* _Assigned task_
Repeat each record below exactly as it is written.

* _Data records_
=-=-=-=-=
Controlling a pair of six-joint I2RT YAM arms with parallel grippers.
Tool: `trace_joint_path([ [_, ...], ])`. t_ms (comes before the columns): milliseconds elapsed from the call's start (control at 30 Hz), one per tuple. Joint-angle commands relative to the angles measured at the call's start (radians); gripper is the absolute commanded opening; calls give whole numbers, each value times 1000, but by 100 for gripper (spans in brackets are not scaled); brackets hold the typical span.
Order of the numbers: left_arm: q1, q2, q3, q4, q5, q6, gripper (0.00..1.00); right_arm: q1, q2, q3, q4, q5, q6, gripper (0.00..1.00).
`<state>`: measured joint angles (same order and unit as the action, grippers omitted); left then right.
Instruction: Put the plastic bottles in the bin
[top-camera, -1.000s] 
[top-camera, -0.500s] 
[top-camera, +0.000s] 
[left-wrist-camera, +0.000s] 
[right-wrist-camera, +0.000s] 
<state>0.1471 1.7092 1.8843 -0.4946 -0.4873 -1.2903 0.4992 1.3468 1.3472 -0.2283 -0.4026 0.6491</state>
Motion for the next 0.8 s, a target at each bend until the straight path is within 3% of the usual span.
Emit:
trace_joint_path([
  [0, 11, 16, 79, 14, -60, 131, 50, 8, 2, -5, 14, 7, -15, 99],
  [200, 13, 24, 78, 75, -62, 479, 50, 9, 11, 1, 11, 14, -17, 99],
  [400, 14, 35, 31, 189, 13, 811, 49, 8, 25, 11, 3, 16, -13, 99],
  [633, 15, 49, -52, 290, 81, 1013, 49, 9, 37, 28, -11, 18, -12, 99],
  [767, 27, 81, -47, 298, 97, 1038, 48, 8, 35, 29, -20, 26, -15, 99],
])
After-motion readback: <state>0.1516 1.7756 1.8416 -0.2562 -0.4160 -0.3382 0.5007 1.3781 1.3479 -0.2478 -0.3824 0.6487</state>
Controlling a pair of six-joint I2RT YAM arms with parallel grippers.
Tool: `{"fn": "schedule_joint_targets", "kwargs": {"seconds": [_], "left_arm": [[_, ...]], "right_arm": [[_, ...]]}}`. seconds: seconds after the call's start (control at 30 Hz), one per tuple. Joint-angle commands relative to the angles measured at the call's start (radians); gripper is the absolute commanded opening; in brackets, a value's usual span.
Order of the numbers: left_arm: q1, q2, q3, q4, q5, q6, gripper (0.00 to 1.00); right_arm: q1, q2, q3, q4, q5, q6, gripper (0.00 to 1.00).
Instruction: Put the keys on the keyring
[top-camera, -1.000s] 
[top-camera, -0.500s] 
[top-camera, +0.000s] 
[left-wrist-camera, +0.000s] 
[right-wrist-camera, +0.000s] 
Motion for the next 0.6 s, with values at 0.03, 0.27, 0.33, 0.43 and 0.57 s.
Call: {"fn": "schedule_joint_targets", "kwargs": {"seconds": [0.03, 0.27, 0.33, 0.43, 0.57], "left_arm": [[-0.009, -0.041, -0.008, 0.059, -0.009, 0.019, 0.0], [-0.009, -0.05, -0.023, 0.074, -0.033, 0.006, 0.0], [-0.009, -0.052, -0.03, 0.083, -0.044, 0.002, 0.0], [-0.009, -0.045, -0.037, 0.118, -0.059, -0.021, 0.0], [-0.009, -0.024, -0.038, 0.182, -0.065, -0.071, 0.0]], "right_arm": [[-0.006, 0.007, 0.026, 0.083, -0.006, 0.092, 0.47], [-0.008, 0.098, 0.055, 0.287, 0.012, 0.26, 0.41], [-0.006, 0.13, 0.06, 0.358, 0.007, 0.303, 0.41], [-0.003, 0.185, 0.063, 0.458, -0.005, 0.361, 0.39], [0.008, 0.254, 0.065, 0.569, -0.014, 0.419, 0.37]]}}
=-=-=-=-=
* _Answer section_
Controlling a pair of six-joint I2RT YAM arms with parallel grippers.
Tool: `trace_joint_path([ [_, ...], ])`. t_ms (comes before the columns): milliseconds elapsed from the call's start (control at 30 Hz), one per tuple. Joint-angle commands relative to the angles measured at the call's start (radians); gripper is the absolute commanded opening; calls give whole numbers, each value times 1000, but by 100 for gripper (spans in brackets are not scaled); brackets hold the typical span.
Order of the numbers: left_arm: q1, q2, q3, q4, q5, q6, gripper (0.00..1.00); right_arm: q1, q2, q3, q4, q5, q6, gripper (0.00..1.00).
`<state>`: measured joint angles (same order and unit as the action, grippers omitted); left then right.
Instruction: Put the plastic bottles in the bin
[top-camera, -1.000s] 
[top-camera, -0.500s] 
[top-camera, +0.000s] 
[left-wrist-camera, +0.000s] 
[right-wrist-camera, +0.000s] 
<state>0.1471 1.7092 1.8843 -0.4946 -0.4873 -1.2903 0.4992 1.3468 1.3472 -0.2283 -0.4026 0.6491</state>
Motion for the next 0.8 s, a target at each bend until the straight path is within 3% of the usual span.
Emit:
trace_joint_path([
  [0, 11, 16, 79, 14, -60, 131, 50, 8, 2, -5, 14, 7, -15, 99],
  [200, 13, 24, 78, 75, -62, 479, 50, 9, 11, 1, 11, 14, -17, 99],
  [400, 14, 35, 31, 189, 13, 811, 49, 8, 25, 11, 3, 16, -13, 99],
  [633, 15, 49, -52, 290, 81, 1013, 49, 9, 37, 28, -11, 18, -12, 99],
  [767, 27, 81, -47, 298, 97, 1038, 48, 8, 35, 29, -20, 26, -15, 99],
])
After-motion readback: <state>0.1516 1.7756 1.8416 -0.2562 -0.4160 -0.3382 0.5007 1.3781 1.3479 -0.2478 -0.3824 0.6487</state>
Controlling a pair of six-joint I2RT YAM arms with parallel grippers.
Tool: `{"fn": "schedule_joint_targets", "kwargs": {"seconds": [_], "left_arm": [[_, ...]], "right_arm": [[_, ...]]}}`. seconds: seconds after the call's start (control at 30 Hz), one per tuple. Joint-angle commands relative to the angles measured at the call's start (radians); gripper is the absolute commanded opening; in brackets, a value's usual span.
Order of the numbers: left_arm: q1, q2, q3, q4, q5, q6, gripper (0.00 to 1.00); right_arm: q1, q2, q3, q4, q5, q6, gripper (0.00 to 1.00).
Instruction: Put the keys on the keyring
[top-camera, -1.000s] 
[top-camera, -0.500s] 
[top-camera, +0.000s] 
[left-wrist-camera, +0.000s] 
[right-wrist-camera, +0.000s] 
Motion for the next 0.6 s, with values at 0.03, 0.27, 0.33, 0.43 and 0.57 s.
Call: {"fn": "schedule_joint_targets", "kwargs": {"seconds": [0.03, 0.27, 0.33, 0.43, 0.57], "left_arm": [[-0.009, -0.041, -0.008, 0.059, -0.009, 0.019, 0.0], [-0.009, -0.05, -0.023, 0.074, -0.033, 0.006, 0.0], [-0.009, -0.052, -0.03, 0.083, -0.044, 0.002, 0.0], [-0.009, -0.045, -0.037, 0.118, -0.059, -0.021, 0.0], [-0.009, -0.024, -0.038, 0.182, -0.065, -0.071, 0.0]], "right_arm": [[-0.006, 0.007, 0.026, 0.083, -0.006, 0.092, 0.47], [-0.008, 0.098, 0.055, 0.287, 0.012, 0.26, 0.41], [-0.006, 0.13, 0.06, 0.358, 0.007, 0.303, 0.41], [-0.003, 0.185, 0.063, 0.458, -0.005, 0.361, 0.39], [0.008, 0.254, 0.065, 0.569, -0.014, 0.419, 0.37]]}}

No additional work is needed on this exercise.